We send an estimated 306 billion emails every day globally, personal and professional. Still, it’s not secure. Any private data, proprietary information, or sensitive documents sent are at risk. Know that email is not secure on its own.
Sending an email is convenient and quick, but when it comes to confidential data, you’re better off choosing another method of delivery, one that doesn’t have as many potential points of access for an ill-intentioned actor.
Think about the path an email travels:
- First, you write it on your PC, laptop, tablet, or phone. Then, this message data gets stored in your email program or on your mail server. As a result, a hacker who has accessed your device using malware could read it.
- The email then goes out to your email server. If that server is compromised, your data is at risk.

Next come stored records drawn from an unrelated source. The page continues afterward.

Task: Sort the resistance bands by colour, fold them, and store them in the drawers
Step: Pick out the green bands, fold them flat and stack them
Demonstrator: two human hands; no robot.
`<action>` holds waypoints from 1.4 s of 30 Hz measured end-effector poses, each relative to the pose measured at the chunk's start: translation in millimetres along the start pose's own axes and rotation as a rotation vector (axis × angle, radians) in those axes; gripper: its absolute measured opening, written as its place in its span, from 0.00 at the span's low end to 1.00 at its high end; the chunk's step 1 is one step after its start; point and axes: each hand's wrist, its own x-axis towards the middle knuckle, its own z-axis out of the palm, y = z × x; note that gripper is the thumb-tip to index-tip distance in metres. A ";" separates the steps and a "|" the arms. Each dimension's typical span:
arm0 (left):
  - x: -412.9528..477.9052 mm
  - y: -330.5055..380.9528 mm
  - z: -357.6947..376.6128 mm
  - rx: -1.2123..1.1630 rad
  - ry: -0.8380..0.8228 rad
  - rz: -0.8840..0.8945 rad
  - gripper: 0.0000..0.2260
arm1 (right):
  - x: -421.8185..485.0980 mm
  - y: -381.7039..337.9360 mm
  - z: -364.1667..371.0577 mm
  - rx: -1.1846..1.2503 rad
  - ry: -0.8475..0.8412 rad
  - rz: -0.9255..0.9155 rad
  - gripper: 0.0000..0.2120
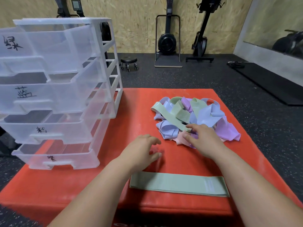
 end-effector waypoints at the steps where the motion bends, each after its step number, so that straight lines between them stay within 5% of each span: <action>1: 2.9 0.4 0.9 -0.004 0.005 0.006 0.20 | 4.3 -1.7 2.9 -0.038 -0.023 0.018 0.24; 6: 10.3 -0.2 1.7 -0.018 0.009 0.006 0.19 | 14.0 -14.0 2.6 -0.035 -0.060 0.018 0.18; 12: 11.4 8.7 -8.4 -0.090 0.115 -0.002 0.15 | -5.8 -40.2 -38.9 0.341 0.396 -0.153 0.07; 14: 11.7 15.8 -13.5 -0.155 0.177 -0.007 0.14 | -14.0 -47.2 -53.1 0.548 0.430 -0.175 0.07; 19: 9.7 40.4 -24.2 -0.352 0.297 -0.014 0.14 | -37.9 -48.4 -59.2 0.818 0.276 -0.146 0.14; 26: 6.3 71.9 -34.0 -0.582 0.331 0.014 0.19 | -57.7 -48.9 -59.3 0.901 0.157 -0.214 0.16; 32: 11.7 79.8 -35.0 -0.649 0.300 -0.018 0.03 | -57.0 -46.8 -46.4 0.818 0.065 -0.229 0.21; 39: 13.2 76.1 -34.3 -0.816 0.361 -0.133 0.02 | -48.9 -47.5 -34.9 0.879 -0.041 -0.178 0.09; 42: 13.3 73.1 -34.4 -0.839 0.277 -0.140 0.07 | -45.8 -49.7 -33.7 0.648 0.025 -0.252 0.07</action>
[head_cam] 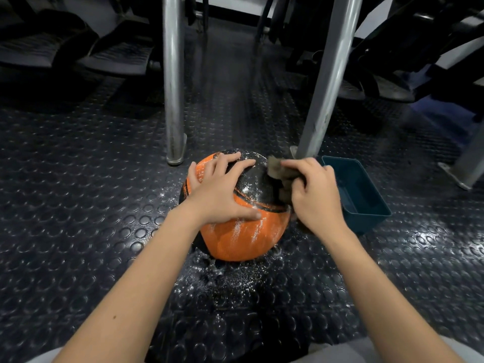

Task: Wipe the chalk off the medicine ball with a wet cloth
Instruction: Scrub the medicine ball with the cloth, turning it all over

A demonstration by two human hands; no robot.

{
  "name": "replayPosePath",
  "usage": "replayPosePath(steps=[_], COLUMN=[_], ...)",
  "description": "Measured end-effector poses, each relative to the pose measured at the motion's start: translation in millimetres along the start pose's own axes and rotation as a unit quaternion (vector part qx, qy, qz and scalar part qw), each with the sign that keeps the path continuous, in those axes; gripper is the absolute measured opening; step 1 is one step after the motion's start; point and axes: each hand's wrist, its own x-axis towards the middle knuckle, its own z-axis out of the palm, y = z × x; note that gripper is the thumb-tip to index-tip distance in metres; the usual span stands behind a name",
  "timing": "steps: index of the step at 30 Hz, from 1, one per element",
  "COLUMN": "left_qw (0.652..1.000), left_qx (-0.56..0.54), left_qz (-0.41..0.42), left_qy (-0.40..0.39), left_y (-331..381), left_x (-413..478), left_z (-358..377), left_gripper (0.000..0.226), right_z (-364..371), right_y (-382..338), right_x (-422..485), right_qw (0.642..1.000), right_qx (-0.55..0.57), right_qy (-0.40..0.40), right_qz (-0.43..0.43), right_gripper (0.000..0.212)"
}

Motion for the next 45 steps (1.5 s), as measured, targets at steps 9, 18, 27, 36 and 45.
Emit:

- Your message then travels through countless networks to reach your recipient. Still, there’s no guarantee those networks are secure, especially not if you are crafting and sending that email from a public network in an airport or at a coffee shop.
- The email then hits the recipient’s email server, then their email program, and then their device. But the same risks that arose at your end are replicated on their side of the exchange, too.
When you send an email, you lose control of the security of that communication, and potential problems abound:
- Hackers could be intercepting and reading your email.
- You can’t be sure that your recipient’s server is encrypted at all times, if at all.
- A bad actor could impersonate a server to intercept messages, and you wouldn’t know any different.
- Your recipients may save that email in their mailbox for months or even years. So down the road, if they are compromised, your email is vulnerable.
- Recipients can inadvertently forward that email to unexpected parties.
- You can’t assign permissions or password protect that email.
The Solution to Email Insecurity
Stop sending sensitive information via email. Instead, select a method that allows you to check and control who has access to that data. This method could mean uploading the information to a private portal or sending it using an encrypted file-sharing service such as OneDrive. There are also encrypted messengers such as Signal, Wire, and Wickr Me, which offer end-to-end encryption and autodelete data to cut the risk of email exposure.
If the recipient needs a username and password, send the two credentials separately. For example, you might text them the password, mail it, or call and give it to the individual directly. When using a system that sends a password email to the user, contact that individual directly. Ensure that they receive the email, log in, and change the password to something else.
A virtual private network (VPN) is another good tool for securing email. A VPN is like an online tunnel that keeps your email traffic safe. The message sent or received stays encrypted from the rest of the internet. The VPN masks your internet protocol (IP) address, too, meaning you are also protecting your original location.
Sending information online is a tricky business. Don’t put your sensitive data at risk by relying on email communications. Instead, use the solution above or a similar method to protect your private and proprietary data.